Procedures for Bangladeshi nationals to be agreed to before work moratorium is lifted, Seychellois official says
The migrant workers in Seychelles are mainly from Asian countries such as India, Bangladesh, Sri Lanka and the Philippines and mostly employed in the construction sector. (Rajib Ghosh/flickr) Photo License: CC-BY 2.0
(Seychelles News Agency) - Procedures for Bangladeshi nationals must be put in place and followed before Seychelles will lift the moratorium on workers from the Asian country, a government official said Friday. A Memorandum of Understanding is expected to be signed between the two nations soon.
A Bangladeshi national must possess a valid contract, an endorsed gainful occupation permit (GOP), a valid passport, and a smart card before being recruited to work in Seychelles, Jules Baker, Seychelles' principal secretary for employment, said Friday.
"These procedures will need to be in place in order for Seychelles to remove the moratorium which is in force since October last year on the recruitment of Bangladeshi to work in Seychelles,” Baker told a news conference.
The Department of Employment put in place a moratorium last year to deter employers from breaking employment laws. The tightening of recruitment measures came after six Bangladeshi employees of a security firm approached media houses to express their frustration as their employers had failed to pay them their wages.
|The moratorium was announced in October last year by Jules Baker (right) the principal secretary for employment. (Seychelles Nation) Photo License: CC-BY|
Baker outlined the new procedures which have been endorsed by the Seychelles’ Cabinet of Ministers on Thursday.
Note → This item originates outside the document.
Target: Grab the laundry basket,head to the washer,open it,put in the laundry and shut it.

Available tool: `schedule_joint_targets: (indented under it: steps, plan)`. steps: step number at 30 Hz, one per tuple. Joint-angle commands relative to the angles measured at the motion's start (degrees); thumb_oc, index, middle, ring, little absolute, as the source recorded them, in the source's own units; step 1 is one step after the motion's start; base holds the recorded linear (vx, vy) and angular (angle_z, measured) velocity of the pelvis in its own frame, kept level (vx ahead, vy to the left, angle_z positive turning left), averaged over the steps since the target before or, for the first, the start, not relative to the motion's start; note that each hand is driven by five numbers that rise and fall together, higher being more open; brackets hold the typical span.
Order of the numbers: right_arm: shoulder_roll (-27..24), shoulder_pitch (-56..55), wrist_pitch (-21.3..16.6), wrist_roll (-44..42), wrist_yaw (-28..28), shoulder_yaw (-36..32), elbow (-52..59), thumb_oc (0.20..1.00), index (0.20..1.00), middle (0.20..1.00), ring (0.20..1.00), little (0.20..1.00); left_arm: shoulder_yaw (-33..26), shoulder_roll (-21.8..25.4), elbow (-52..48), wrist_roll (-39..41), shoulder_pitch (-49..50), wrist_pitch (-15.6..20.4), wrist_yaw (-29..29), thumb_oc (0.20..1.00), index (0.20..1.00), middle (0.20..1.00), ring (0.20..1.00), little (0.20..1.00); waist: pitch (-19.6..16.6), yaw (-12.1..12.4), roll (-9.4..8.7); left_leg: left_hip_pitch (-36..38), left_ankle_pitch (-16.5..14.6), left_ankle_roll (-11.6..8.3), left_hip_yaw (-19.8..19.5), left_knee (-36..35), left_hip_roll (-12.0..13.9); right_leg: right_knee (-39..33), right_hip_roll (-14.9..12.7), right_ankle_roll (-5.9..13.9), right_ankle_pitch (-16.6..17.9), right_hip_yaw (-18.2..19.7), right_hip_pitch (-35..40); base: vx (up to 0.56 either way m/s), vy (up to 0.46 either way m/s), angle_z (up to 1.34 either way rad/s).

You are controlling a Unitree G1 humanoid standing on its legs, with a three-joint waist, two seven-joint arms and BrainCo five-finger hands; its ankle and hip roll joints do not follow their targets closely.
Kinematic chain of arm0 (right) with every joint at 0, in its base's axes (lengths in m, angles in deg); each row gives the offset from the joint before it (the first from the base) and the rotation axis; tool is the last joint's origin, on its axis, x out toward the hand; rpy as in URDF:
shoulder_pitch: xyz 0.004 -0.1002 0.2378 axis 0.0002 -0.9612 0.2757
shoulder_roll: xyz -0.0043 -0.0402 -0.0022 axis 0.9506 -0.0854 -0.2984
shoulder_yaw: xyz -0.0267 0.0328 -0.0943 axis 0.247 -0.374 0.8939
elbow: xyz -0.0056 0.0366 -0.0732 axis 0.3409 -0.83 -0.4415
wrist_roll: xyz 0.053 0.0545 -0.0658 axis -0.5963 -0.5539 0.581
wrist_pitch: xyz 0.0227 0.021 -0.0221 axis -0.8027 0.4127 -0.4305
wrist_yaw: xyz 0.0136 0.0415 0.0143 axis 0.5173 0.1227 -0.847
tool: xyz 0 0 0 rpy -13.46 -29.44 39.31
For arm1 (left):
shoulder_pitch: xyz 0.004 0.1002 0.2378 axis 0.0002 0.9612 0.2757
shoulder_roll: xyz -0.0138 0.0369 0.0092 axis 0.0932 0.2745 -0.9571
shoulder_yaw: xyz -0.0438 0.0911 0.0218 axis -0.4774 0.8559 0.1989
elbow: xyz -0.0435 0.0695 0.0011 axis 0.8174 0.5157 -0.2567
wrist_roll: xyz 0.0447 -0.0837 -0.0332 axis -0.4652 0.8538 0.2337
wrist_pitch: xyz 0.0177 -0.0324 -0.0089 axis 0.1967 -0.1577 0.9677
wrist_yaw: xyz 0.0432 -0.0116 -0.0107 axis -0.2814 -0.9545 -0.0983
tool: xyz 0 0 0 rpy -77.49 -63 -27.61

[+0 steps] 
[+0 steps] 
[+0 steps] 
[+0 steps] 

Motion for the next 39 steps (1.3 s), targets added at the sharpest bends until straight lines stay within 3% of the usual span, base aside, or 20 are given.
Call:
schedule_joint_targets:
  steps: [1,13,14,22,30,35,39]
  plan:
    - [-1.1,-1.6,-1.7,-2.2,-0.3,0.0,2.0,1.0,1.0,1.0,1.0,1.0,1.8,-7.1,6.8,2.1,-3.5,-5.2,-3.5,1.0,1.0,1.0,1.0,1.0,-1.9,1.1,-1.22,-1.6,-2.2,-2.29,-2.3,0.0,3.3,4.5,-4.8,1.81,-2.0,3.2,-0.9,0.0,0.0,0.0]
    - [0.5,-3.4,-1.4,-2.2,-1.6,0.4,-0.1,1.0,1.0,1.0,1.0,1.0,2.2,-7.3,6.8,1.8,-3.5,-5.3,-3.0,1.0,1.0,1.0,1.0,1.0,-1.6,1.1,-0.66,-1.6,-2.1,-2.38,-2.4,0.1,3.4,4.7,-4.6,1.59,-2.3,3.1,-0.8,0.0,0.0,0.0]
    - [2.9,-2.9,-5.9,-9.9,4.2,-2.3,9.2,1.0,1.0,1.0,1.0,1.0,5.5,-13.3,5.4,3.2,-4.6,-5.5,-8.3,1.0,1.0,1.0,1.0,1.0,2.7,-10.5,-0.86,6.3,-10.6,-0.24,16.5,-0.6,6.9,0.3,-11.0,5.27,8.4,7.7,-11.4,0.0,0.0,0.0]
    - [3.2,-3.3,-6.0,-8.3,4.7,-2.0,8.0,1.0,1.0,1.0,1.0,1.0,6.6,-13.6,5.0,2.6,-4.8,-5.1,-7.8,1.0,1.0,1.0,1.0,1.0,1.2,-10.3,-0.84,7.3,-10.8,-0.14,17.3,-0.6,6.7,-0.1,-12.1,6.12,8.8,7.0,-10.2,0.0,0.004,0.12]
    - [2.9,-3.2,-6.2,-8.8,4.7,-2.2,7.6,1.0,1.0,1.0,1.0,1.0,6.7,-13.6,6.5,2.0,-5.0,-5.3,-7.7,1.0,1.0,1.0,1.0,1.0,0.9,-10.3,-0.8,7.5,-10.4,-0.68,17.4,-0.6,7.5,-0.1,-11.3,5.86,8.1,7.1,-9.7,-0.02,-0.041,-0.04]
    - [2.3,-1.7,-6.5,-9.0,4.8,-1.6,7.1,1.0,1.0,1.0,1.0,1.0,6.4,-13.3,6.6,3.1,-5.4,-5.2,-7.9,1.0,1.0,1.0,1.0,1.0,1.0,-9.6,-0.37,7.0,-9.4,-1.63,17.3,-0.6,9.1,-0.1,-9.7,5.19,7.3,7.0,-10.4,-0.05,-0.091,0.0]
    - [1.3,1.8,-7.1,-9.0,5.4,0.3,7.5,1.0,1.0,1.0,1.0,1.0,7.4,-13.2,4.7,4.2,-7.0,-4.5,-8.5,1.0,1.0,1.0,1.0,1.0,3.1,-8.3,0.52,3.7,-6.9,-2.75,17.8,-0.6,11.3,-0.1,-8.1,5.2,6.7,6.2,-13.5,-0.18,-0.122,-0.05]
The procedures will be included in a proposed Memorandum of Understanding that is expected to be signed by Bangladesh and Seychelles.
As part of the new procedures, any Bangladeshi worker will need to have a working contract which has been validated by the Ministry of Employment before coming to work in Seychelles, a group of 115 islands in the western Indian Ocean.
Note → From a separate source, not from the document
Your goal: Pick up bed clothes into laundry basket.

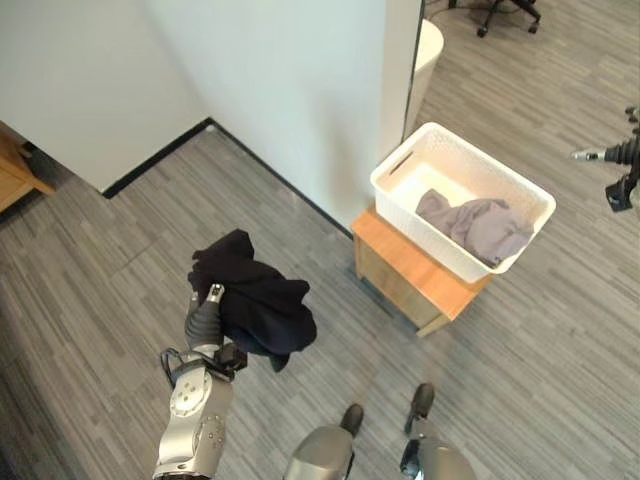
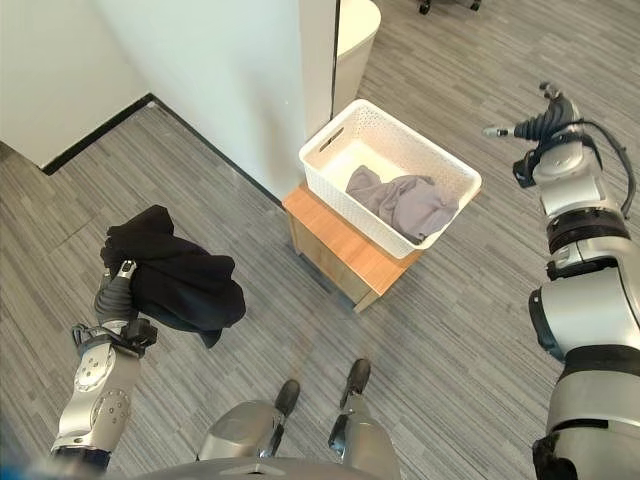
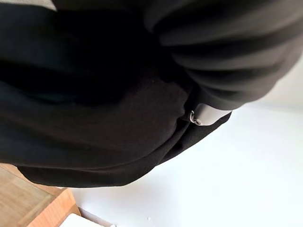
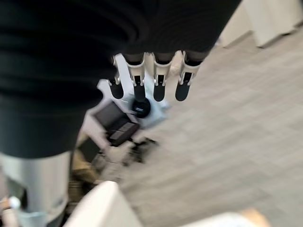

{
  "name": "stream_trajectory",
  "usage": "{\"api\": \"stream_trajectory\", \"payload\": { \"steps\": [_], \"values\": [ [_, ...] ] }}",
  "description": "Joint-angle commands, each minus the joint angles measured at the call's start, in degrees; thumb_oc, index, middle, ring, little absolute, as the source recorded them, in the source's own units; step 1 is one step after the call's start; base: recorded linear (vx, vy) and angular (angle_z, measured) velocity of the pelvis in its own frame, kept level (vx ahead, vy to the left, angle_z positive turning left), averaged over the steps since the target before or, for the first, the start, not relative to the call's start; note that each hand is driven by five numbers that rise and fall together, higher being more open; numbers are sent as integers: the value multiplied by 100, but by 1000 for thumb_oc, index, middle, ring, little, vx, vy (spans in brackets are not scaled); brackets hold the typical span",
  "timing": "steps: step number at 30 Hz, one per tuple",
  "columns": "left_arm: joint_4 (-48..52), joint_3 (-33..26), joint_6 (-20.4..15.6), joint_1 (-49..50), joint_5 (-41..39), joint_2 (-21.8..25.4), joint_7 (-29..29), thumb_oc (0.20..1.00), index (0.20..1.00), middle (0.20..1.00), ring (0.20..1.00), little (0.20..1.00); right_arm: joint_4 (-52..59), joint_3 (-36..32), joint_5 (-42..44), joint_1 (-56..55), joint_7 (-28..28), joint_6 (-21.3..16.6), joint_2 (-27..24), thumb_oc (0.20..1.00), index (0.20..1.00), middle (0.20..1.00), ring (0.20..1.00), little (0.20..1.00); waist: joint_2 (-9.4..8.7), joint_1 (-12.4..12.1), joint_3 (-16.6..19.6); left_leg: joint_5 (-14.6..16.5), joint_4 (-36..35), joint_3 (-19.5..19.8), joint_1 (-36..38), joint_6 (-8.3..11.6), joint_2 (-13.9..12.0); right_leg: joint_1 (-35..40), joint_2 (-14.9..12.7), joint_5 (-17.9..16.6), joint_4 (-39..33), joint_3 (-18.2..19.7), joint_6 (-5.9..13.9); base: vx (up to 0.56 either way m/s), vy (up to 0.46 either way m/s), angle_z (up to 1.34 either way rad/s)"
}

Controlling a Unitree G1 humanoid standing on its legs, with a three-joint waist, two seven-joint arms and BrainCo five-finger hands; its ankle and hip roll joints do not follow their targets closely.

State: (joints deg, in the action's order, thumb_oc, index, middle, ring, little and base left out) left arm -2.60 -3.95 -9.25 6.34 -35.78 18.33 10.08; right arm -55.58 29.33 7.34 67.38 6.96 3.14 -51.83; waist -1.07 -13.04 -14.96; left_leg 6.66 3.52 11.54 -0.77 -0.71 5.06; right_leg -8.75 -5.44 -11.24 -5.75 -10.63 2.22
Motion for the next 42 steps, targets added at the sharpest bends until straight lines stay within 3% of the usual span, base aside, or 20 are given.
{"api": "stream_trajectory", "payload": {
  "steps": [1,5,8,9,12,13,16,22,29,32,38,42],
  "values": [
    [475,-162,-304,53,57,514,5,200,200,200,200,200,1064,429,324,310,6,-455,-304,1000,1000,1000,1000,1000,-170,-61,231,-946,-796,236,-367,437,-435,714,-144,965,90,-218,518,31,-2,-5],
    [594,-187,-384,-259,89,985,-309,200,200,200,200,200,3186,118,737,-1013,-689,-790,-354,1000,1000,1000,1000,1000,-105,-13,353,-881,-813,239,-198,444,-418,916,-200,1049,102,-294,539,50,-4,0],
    [843,-200,-433,-500,98,1164,-330,200,200,200,200,200,3974,-459,741,-2088,-824,-829,396,1000,1000,1000,1000,1000,2,-2,410,-854,-824,261,-136,433,-402,999,-232,1071,100,-346,543,34,23,7],
    [922,-193,-495,-682,90,1228,-304,200,200,200,200,200,4069,-664,529,-2542,-807,-873,951,1000,1000,1000,1000,1000,63,-27,455,-834,-832,271,-94,422,-391,1044,-241,1090,92,-357,550,42,41,4],
    [956,-159,-584,-1132,97,1358,-233,200,200,200,200,200,3810,-731,549,-3112,-810,-888,1995,1000,1000,1000,1000,1000,174,-32,510,-820,-841,277,-49,402,-389,1090,-254,1108,90,-366,550,30,33,3],
    [917,-172,-667,-1459,81,1616,-162,200,200,200,200,200,3768,-569,382,-3276,-893,-918,2408,1000,1000,1000,1000,1000,221,-27,550,-804,-849,271,-11,395,-394,1115,-260,1115,84,-353,553,0,0,0],
    [928,-180,-786,-1771,82,2104,-172,200,200,200,200,200,3912,-457,68,-3331,-820,-1060,2739,1000,1000,1000,1000,1000,288,-13,613,-794,-852,270,2,390,-400,1127,-262,1125,78,-344,566,11,4,0],
    [996,-76,-905,-1991,96,2355,-53,200,200,200,200,200,4003,-746,-6,-3217,-260,-1294,3119,1000,1000,1000,1000,1000,338,4,648,-788,-852,273,9,372,-382,1137,-286,1117,75,-342,597,0,6,0],
    [1005,204,-908,-2255,-52,2489,-161,200,200,200,200,200,4073,-995,9,-2704,75,-1325,2716,1000,1000,1000,1000,1000,294,-26,747,-760,-852,302,37,360,-356,1184,-333,1099,75,-380,644,9,5,1],
    [1014,335,-890,-2334,-99,2482,-203,200,200,200,200,200,4062,-986,96,-2601,117,-1348,2778,1000,1000,1000,1000,1000,297,-30,760,-755,-852,291,50,353,-353,1193,-346,1095,75,-374,646,0,0,0],
    [1170,1005,-765,-2720,-338,2494,-505,200,200,200,200,200,3824,-756,385,-2252,64,-1309,2920,1000,1000,1000,1000,1000,319,-68,803,-764,-852,304,53,352,-323,1222,-373,1095,75,-420,650,0,0,0],
    [1335,1720,-667,-3314,-483,2350,-562,200,200,200,200,200,3681,-942,998,-2322,297,-1407,3421,1000,1000,1000,1000,1000,348,-7,803,-772,-852,334,52,365,-311,1248,-387,1083,75,-466,656,2,10,7]
  ]
}}
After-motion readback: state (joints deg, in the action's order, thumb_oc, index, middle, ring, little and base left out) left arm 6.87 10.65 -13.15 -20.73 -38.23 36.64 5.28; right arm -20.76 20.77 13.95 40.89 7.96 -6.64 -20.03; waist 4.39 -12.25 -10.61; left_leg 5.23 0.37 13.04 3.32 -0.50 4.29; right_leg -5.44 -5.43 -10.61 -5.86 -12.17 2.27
“Today a Bangladeshi worker is entering the country before the contract is validated. Now we want the contract to be validated first,” said Baker.
On the gainful occupation permit (GOP), Baker said that this is issued by the Department of Immigration and as of now it needs to be endorsed by the Honorary Consular for Seychelles in Bangladesh.
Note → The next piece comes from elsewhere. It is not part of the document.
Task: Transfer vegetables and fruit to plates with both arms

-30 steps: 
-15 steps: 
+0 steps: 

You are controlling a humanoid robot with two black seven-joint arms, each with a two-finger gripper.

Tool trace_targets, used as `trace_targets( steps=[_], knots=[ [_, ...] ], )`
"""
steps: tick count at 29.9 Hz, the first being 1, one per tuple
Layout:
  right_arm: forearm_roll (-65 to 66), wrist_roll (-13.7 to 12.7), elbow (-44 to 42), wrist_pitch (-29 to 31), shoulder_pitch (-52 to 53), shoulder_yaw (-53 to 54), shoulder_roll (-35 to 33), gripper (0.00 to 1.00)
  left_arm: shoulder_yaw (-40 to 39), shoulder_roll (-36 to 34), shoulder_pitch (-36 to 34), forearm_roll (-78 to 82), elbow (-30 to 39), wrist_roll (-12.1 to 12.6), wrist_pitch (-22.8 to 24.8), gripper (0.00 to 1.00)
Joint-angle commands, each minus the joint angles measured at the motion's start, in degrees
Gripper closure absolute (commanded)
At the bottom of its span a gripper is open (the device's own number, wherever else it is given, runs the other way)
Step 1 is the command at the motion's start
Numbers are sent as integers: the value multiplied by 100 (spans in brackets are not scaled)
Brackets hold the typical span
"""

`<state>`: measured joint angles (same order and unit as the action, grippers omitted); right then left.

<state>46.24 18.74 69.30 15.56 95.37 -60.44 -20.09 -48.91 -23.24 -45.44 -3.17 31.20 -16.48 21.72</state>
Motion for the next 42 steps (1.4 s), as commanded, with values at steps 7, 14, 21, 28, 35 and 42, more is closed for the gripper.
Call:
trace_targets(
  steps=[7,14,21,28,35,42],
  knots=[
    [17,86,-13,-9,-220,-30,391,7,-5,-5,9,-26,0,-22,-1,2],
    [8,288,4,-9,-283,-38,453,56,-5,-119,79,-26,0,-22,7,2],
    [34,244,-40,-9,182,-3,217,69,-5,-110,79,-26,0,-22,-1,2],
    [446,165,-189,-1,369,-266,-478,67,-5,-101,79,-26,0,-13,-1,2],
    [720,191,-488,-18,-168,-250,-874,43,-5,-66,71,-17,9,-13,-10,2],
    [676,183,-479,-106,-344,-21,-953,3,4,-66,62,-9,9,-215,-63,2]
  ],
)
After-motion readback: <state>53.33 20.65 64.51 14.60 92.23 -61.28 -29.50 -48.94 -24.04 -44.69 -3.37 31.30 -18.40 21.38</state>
When coming to work in Seychelles, a Bangladeshi worker will also need to have a valid passport covering the duration of the contract, added the principal secretary.
“The law says that you should not enter the country if your passport is not valid for six months. There have been circumstances where a passport is valid for nine months, but the person is on a two-year contract. Faced with a situation where a person needs to go back immediately to his or her country, this became problematic as the passport has expired. Now we want to a valid passport for the duration of the contract,” said Baker.
Another important document will be a personal smart card.
“We have two ways of controlling this. One we will have a local identity card which will be controlled by the Department of Immigration and a smart card provided by the Bangladeshi authorities. The card will have all biometric details of that person,” said Baker.
Another measure that the authorities in Seychelles will establish will allow recruitment in Bangladesh by only two government-approved agencies.
Baker said the moratorium is still in place as “we felt that procedures were not being followed or there were middlemen who were taking a huge amount of money with Bangladeshi workers before they could get a job in Seychelles."
“We also felt that many Bangladeshi workers coming to Seychelles do not have the required skills for the job they have come to do. At the end they end up doing another job and are not paid on the conditions that were initially agreed upon,” he added.
In November last year, the first sentencing in trafficking in persons was recorded in the island nation since a law on the issue was passed in 2014. The Supreme Court of Seychelles sentenced a Bangladeshi national to three years in prison after he defrauded four people of money and forced them into labour and maltreatment.
Seychelles has many migrant workers mainly from Asian countries such as India, Bangladesh, Sri Lanka and the Philippines. They are mostly employed in the construction sector.